LABORATORY OF THERMOMECHANICAL PROCESSES

Basic Information about the Laboratory:
The Laboratory of Thermomechanical Processes was created in 2011. The laboratory equipment comprises state-of-the-art high-technology complexes for studying metallic materials and physical modelling of metallurgic processes, such as DIL805A/D deformational dilatometer and Gleeble 3800 system.

Activities of the Laboratory:
The Laboratory of Thermomechanical Processes was created within the NUST MISiS Institute of Eco-Technologies and Engineering as part of the program of enhancing scientific research directed by the key scientists in Russian educational institutions. The laboratory employs young specialists from the departments of plastic deformation of special alloys, science of non-ferrous metals, technologies and equipment for pipe production and physical chemistry. The laboratory is tooled up with the unique research equipment, such as the DIL805 A/D hardening and deformational dilatometer manufactured by Baehr Thermoanalyse Gmbh (Germany) and the Gleeble System 3800 complex for physical modelling and dynamic thermomechanical tests manufactured by DSI (United States).

Such equipment allows researching and modelling the impact of technological parameters at the stages of materials processing (from the casting and crystallization to the finishing) on the indicators of quality of finished products. Each treatment process may be modelled separately: modelling of the formation of the microstructure and features, with subsequent optimization of technological parameters of materials processing in order to minimize energy costs and financial resources.
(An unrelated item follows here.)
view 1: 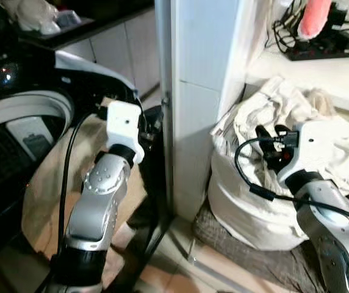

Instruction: Clothes washing

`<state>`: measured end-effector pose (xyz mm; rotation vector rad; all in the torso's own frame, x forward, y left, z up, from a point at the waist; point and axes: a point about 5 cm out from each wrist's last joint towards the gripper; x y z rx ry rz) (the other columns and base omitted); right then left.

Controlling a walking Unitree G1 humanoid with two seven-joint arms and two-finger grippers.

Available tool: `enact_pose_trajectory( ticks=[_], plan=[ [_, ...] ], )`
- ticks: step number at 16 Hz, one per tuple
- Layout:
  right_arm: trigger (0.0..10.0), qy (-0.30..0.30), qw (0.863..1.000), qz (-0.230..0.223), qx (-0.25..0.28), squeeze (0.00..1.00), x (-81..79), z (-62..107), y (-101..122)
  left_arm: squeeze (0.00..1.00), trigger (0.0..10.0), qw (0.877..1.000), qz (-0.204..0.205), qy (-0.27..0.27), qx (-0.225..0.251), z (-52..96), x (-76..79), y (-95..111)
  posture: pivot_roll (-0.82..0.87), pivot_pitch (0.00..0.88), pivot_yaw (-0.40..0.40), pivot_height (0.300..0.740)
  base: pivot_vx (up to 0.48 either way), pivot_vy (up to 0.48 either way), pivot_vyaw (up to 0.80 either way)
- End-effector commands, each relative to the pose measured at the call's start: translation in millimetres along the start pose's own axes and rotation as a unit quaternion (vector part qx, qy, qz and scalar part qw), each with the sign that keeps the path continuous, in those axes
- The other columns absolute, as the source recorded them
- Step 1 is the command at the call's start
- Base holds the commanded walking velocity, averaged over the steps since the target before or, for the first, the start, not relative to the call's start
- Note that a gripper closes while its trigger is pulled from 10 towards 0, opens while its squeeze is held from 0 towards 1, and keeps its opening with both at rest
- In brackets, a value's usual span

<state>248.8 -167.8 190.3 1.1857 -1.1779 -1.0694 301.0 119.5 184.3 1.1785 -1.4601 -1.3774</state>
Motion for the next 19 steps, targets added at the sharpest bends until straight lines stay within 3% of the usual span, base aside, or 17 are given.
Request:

The key tasks of the laboratory include:

• registration of phase transformations when heating and cooling;
• impact of deformation on the structure and phase transformations;
• impact of the conditions of heating and cooling on the microstructure and phase transformations;
• building up curves of mechanical features of materials;
• kinetics of hardening and softening;
• impact of deformation conditions on the ultimate microstructure and features; and
• developing technologies of producing new materials.